Dave Bittner: And CISA and NSA have warned that there's currently a heightened risk of foreign espionage services attacking U.S. critical infrastructure. Most of that infrastructure, in the United States, is in private hands. NIST, the National Institute for Standards and Technology, reminds those who operate infrastructure that the institute has guidelines available for secure engineering that can reduce the risk of such attacks. 

Dave Bittner: My guest today is Tom Kellermann. He's head of cybersecurity strategy at VMware. He joins us with results from their recent report on top financial CISOs analyzing the 2020 attack landscape. 

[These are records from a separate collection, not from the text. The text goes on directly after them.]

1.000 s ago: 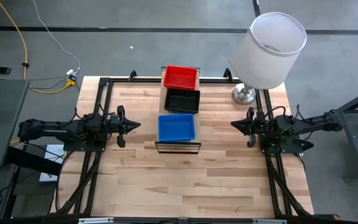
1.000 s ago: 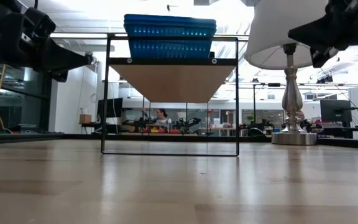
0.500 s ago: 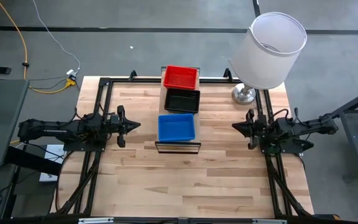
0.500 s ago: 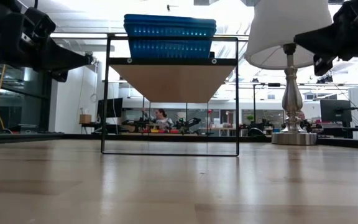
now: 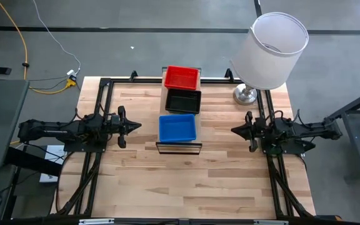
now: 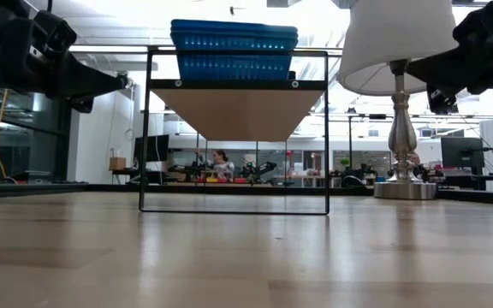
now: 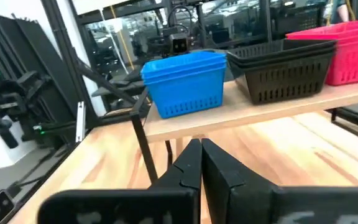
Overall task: Stack baskets on shelf by color
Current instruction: Return to Home Position
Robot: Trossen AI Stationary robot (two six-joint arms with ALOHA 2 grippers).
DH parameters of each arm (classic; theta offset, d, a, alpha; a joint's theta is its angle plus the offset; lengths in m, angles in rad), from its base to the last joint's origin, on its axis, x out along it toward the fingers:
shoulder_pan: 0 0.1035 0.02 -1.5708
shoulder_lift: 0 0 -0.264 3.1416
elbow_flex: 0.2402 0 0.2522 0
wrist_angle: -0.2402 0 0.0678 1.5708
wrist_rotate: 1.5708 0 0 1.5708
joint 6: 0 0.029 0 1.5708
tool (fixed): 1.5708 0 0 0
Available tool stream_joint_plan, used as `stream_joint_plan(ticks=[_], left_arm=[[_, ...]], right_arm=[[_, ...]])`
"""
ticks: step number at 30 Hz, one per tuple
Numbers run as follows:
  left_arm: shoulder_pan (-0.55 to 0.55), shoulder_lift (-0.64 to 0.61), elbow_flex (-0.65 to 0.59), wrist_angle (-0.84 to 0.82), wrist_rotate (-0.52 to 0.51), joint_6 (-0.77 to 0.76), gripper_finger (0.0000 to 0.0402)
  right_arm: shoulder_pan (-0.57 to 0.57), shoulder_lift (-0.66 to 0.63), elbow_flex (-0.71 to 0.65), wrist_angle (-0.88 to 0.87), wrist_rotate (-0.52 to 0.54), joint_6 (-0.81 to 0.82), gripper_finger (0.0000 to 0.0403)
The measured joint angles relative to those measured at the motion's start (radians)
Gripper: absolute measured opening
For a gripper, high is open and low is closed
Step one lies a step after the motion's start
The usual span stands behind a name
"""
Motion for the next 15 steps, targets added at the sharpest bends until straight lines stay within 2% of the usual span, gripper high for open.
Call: stream_joint_plan(ticks=[5,11,15], left_arm=[[0.000,0.000,0.000,0.000,0.000,0.000,0.0003],[0.000,0.000,0.000,0.000,0.000,0.000,0.0003],[0.000,0.000,0.000,0.000,0.000,0.000,0.0003]], right_arm=[[-0.032,0.002,0.000,-0.006,-0.037,-0.046,0.0000],[-0.034,0.027,0.000,-0.006,-0.039,-0.178,0.0000],[-0.034,0.025,-0.001,-0.006,-0.039,-0.153,0.0000]])
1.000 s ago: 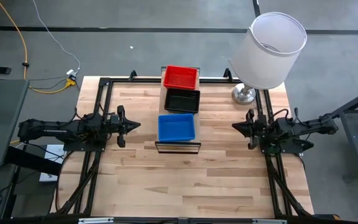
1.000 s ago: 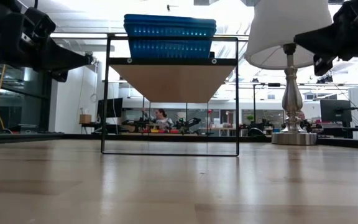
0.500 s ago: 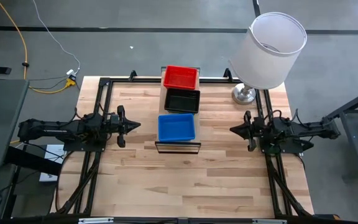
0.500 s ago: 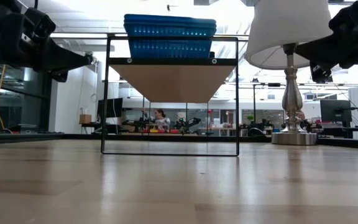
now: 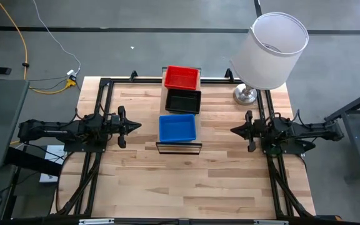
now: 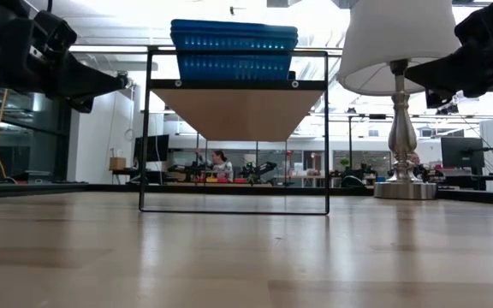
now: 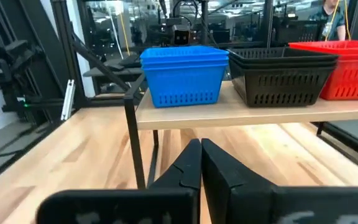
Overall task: Stack baskets on shelf by color
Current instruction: Return to Home Position
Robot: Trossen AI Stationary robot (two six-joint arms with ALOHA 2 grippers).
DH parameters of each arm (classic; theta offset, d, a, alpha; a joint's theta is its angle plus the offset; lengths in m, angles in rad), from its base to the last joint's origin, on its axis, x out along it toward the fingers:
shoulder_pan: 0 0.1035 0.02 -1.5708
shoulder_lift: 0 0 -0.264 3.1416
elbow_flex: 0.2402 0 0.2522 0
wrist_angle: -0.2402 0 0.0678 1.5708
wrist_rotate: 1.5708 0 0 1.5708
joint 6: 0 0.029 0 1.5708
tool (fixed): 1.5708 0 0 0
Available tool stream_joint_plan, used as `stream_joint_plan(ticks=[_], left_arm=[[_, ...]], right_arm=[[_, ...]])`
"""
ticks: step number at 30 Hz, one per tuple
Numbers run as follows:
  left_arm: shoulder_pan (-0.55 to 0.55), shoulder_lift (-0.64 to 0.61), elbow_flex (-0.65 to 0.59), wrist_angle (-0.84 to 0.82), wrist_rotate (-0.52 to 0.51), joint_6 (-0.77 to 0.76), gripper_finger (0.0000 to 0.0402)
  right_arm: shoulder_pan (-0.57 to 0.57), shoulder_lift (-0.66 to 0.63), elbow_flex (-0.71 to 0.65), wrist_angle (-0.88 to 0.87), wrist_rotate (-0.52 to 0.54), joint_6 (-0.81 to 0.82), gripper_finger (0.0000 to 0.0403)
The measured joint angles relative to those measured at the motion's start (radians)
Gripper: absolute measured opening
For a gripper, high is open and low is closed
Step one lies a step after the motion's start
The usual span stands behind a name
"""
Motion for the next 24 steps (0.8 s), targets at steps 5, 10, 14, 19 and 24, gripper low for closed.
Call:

Tom Kellermann: Yeah, this report is seminal. We surveyed and interviewed over a thousand CIOs and CISOs from around the globe. They're all experiencing an increase of attacks. They're all experiencing increased attack sophistication. But more notably, if you look at it from the lens of, like, true ground truth, the prime causes of breaches were, you know, OS vulnerabilities, application attacks and island-hopping. And application attacks and island-hopping are things we need to focus on because the nature in which APIs are being built out left and right to facilitate digital transformation and provision of financial services or the provision of just services to your constituencies, hackers are taking advantage of that. And they're targeting those very APIs to essentially island-hop into entities and then use those entities' digital transformation efforts to attack their constituencies. 

Tom Kellermann: The most prolific types of cyberattacks were custom malware attacks and cloud-based attacks, specifically cloud-based attacks using Google Drive. And process hollowing has become the new MO of living off the land or lateral movement within organizations. We've been focusing on PowerShell for too long. I wish Microsoft would just fix the problem. But then they also have the other problem of WMI. But, frankly, process hollowing has been widely embraced by the elite hacker crews of the world as the mechanism by which to move from east to west or west to east within the infrastructure and then perform campaigns of not only island-hopping but, essentially, commandeering the entire infrastructure as a whole. 

Dave Bittner: Wow. Are there any common elements for the organizations that are doing a good job, that are effectively defending themselves? Do they have any common threads there? 

Tom Kellermann: Yes, they do. They've integrated their security controls. They understand that it's an all-hands-on-deck approach and that they have to break down the silos between IT and security. They've got to operationalize security through IT, and to do so, they need to dramatically increase visibility. These same organizations are regularly conducting threat-hunting exercises and using those as, essentially, a game-day film for the inevitable allocation of resources and personnel. These people believe in securing applications, securing workloads, and they also believe in the premise of just-in-time administration in so much that administrative privileges shouldn't remain indefinitely for anyone within an organization as an easy stepping stone. 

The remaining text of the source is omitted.